What is The Diet Rebel?

This voice can be angry and loud, and headstrong. It's vehemently against all dieting rules and ignores the second principle, honoring your hunger. The diet rebel influences you to eat out of defiance and not out of desire or wants. The diet rebel can lead to binging and cause discomfort. The diet rebel says things like, "I'm going to eat this whole container of cookies!!!" Or "I'm going to empty this gallon ice-cream container that my parents admonished me for eating earlier!"

What is The Rebel Ally?

  • Instead of eating out of contempt like you would with the diet rebel, the rebel ally helps by protecting you from and fighting against the food police. It helps you to respond to unsolicited comments on your eating habits. 
  • The rebel ally allows you to say things like "My body is my business," "Yes, I'm getting seconds. I'm still hungry.", or "No, I don't want to eat the casserole. I don't like it."

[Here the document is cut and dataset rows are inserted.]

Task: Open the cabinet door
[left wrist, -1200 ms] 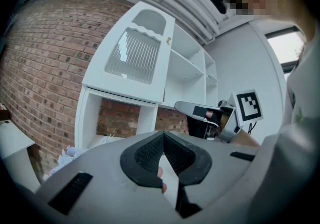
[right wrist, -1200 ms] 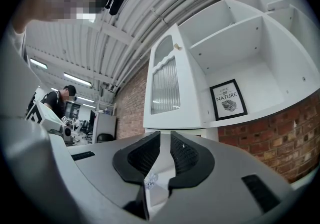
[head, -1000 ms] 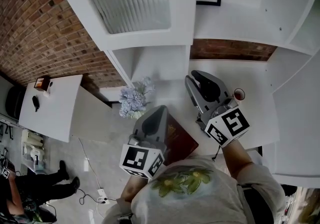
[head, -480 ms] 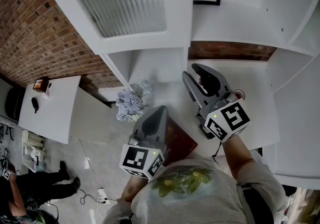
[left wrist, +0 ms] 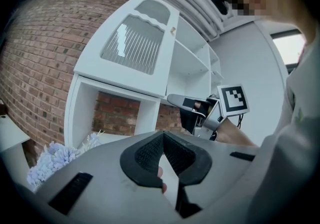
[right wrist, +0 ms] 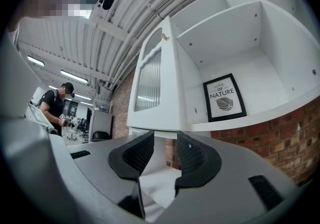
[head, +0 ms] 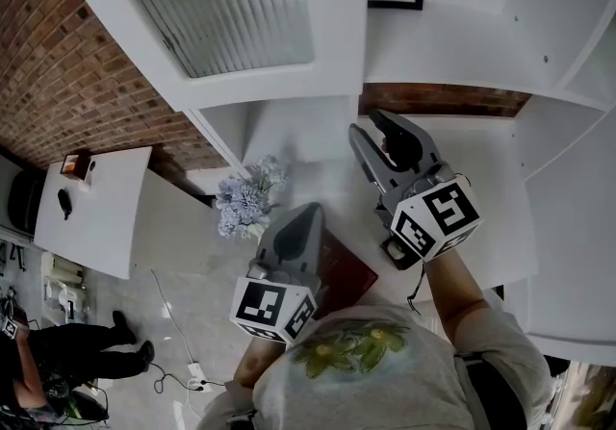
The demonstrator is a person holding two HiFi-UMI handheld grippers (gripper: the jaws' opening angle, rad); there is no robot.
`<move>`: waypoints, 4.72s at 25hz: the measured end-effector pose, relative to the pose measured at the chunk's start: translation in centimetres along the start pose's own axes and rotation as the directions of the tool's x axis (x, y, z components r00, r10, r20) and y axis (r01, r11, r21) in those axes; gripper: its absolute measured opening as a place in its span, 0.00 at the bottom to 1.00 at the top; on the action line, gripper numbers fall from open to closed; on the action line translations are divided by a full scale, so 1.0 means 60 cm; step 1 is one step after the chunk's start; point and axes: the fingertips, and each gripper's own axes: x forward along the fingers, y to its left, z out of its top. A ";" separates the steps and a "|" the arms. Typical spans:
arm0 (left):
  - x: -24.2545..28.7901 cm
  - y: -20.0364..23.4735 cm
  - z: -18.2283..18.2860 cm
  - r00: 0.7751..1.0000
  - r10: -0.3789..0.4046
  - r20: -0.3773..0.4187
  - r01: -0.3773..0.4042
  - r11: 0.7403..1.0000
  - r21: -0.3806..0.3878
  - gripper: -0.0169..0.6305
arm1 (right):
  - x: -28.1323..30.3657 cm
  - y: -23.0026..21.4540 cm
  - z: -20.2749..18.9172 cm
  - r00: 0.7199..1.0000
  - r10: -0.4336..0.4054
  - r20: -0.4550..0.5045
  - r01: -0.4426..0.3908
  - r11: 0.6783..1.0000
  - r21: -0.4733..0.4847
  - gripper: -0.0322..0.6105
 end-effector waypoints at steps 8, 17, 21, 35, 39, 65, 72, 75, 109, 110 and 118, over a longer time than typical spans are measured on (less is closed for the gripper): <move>0.015 0.004 -0.004 1.000 -0.005 -0.016 0.005 1.000 -0.010 0.04 | 0.019 -0.026 0.006 1.000 -0.003 0.010 0.003 1.000 0.003 0.23; 0.024 0.008 -0.015 0.999 -0.002 -0.032 0.002 1.000 -0.021 0.04 | 0.043 -0.044 0.004 1.000 -0.004 0.004 0.004 1.000 -0.009 0.24; 0.029 0.009 -0.017 0.999 -0.004 -0.036 0.003 1.000 -0.029 0.04 | 0.052 -0.050 0.004 1.000 0.001 0.011 0.000 1.000 -0.004 0.24; 0.040 0.013 -0.026 0.999 -0.004 -0.053 0.001 0.999 -0.053 0.04 | 0.068 -0.051 0.011 0.999 0.042 0.028 -0.042 0.999 -0.017 0.23; 0.040 0.014 -0.027 0.999 -0.003 -0.054 0.000 0.998 -0.057 0.04 | 0.071 -0.051 0.010 0.997 0.063 0.037 -0.063 0.998 -0.010 0.23; 0.011 0.015 -0.031 0.999 0.004 -0.054 -0.009 0.995 -0.097 0.04 | 0.056 -0.043 0.011 0.987 0.111 0.116 -0.120 0.990 0.078 0.20; -0.011 0.015 -0.031 0.999 0.018 -0.050 -0.023 0.995 -0.097 0.04 | 0.047 -0.036 0.011 0.990 0.093 0.106 -0.102 0.991 0.082 0.20; -0.021 0.015 -0.031 0.998 0.024 -0.050 -0.028 0.995 -0.098 0.04 | 0.044 -0.033 0.011 0.991 0.086 0.098 -0.094 0.992 0.079 0.20; -0.088 0.013 -0.026 0.998 0.011 -0.060 -0.017 0.995 -0.100 0.04 | 0.010 0.008 0.015 0.998 -0.020 0.052 0.016 0.997 0.074 0.19; -0.089 0.012 -0.026 0.998 0.009 -0.059 -0.015 0.995 -0.100 0.04 | 0.008 0.010 0.015 0.998 -0.022 0.051 0.018 0.997 0.073 0.19; -0.109 0.010 -0.027 0.998 0.000 -0.056 -0.006 0.995 -0.101 0.04 | -0.003 0.024 0.016 0.998 -0.051 0.047 0.048 0.996 0.071 0.19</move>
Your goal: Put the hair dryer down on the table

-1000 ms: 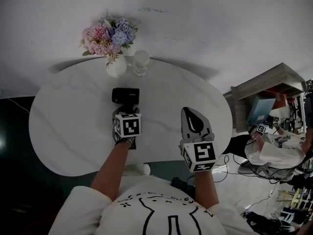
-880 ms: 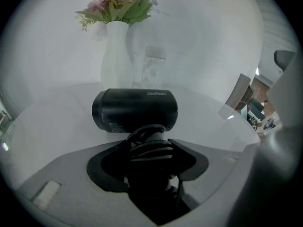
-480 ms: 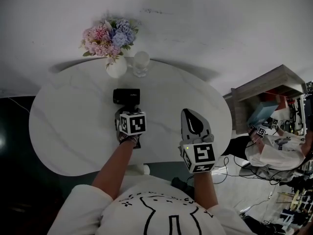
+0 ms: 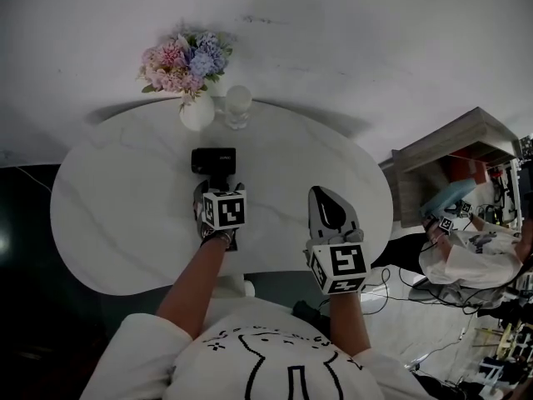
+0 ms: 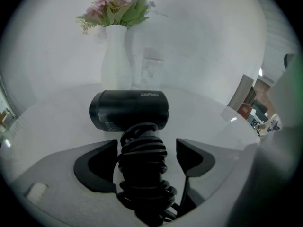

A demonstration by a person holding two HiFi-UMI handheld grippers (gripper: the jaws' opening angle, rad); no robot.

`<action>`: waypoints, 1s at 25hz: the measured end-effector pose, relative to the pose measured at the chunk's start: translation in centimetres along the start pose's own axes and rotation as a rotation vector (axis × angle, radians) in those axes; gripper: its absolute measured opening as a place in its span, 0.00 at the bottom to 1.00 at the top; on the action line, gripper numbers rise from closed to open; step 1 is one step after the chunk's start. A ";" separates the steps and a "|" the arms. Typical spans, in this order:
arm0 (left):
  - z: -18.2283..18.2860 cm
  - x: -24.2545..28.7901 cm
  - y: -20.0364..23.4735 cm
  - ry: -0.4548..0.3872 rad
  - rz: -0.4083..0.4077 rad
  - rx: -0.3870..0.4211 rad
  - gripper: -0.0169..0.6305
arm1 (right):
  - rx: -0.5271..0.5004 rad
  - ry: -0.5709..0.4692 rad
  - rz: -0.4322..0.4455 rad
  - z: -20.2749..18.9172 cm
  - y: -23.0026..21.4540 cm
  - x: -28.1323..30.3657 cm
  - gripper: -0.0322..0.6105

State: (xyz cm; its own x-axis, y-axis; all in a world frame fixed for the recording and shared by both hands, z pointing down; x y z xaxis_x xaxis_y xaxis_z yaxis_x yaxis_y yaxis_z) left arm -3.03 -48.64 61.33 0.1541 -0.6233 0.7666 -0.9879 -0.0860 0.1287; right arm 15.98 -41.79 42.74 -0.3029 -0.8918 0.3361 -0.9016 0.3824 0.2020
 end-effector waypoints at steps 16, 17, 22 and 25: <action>-0.8 -6.9 0.4 -0.137 0.030 0.035 0.60 | -0.040 -0.077 0.011 0.7 1.7 -5.6 0.05; -1.0 -7.5 0.4 -0.147 0.033 0.036 0.60 | -0.039 -0.085 0.009 0.7 1.8 -6.2 0.05; -2.0 -11.0 1.0 -0.199 0.064 0.041 0.60 | -0.021 -0.127 0.003 1.1 2.1 -9.3 0.05; -2.5 -13.3 1.5 -0.232 0.083 0.045 0.60 | -0.016 -0.152 0.010 1.3 2.6 -11.0 0.05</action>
State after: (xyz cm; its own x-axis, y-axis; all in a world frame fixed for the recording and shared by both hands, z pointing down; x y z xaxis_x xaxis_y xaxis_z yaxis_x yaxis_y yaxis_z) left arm -6.56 -38.52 52.89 0.0697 -0.7909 0.6079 -0.9976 -0.0580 0.0389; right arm 16.56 -31.25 38.35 -0.3565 -0.9137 0.1953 -0.8937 0.3944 0.2141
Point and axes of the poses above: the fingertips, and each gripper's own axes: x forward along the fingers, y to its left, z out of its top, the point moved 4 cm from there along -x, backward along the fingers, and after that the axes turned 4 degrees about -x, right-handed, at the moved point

What is The Food Anthropologist?

  • The food anthropologist only makes observational notes about the food being eaten or just makes observations about your hunger cues without any feelings attached. It takes note of when you're hungry, full, stuffed, and whether you enjoyed the taste of the food or found it unappetizing.
  • Thoughts like "I ate 2 slices of chocolate cake earlier today," "This food tastes kind of bland," and "I'm hungry after eating 2 hours ago" are your anthropologists noting things down.

The Nurturer

The nurturer is the cheerful voice in your head that gives you affirmation on your food choices and permission to eat demonized foods. It manifests in thoughts like "It's okay to eat some apple pie" and "I'm so proud. I listened to my hunger cues all day-to-day."

The Intuitive Eater

  • Finally, the intuitive eater is simply a combination of the nurturer, the food anthropologists, the nutrition ally, and the rebel ally. The intuitive eater helps you eat foods you enjoy while providing your body with the nutrients it needs to do the things you love. The intuitive eater does everything. It challenges the food police, defends against comments about your eating habits, supports your food choices, and takes note of your feelings.
  • The intuitive eater asks, "What do I want to eat for breakfast today?", and says "I have a slight headache, meaning I'm hungry."
  • Your intuitive eater is simply your instinctual reactions and thoughts about food.

Like several of the principles of intuitive eating, challenging the food police can be difficult and, as a result, will take time. There's no rush since the food police will always be there and constantly have to be challenged. Because of this, sometimes you may end up listening to the food police. But that's okay!!! Intuitive eating is not a strict diet that you have to follow, and there's no shame or guilt to be had if you listen to the food police. Just remember that though it may be challenging initially as you progress, the food police becomes quieter and quieter until all you can hear is your intuitive eater.

Tips: How to Challenge the Food Police

No more binary thinking when it comes to foods. Foods are no longer healthy or not healthy

No more absolutist thinking. Thoughts like I have to eat perfectly "healthy" or I won't look good anymore need to be purged

No more catastrophic thinking: I'll never love my body

No more pessimistic thinking: Not just when it comes to eating choices but in all aspects of your life. Takes a toll on your mental health, and that's no good

No more Linear Thinking: I have to do this before the end of this week, or I won't be successful



Tribole, Evelyn, and Elyse Resch. Intuitive Eating: A Revolutionary Anti-Diet Approach. Fourth Edition ed., St. Martin's Publishing Group, 2020.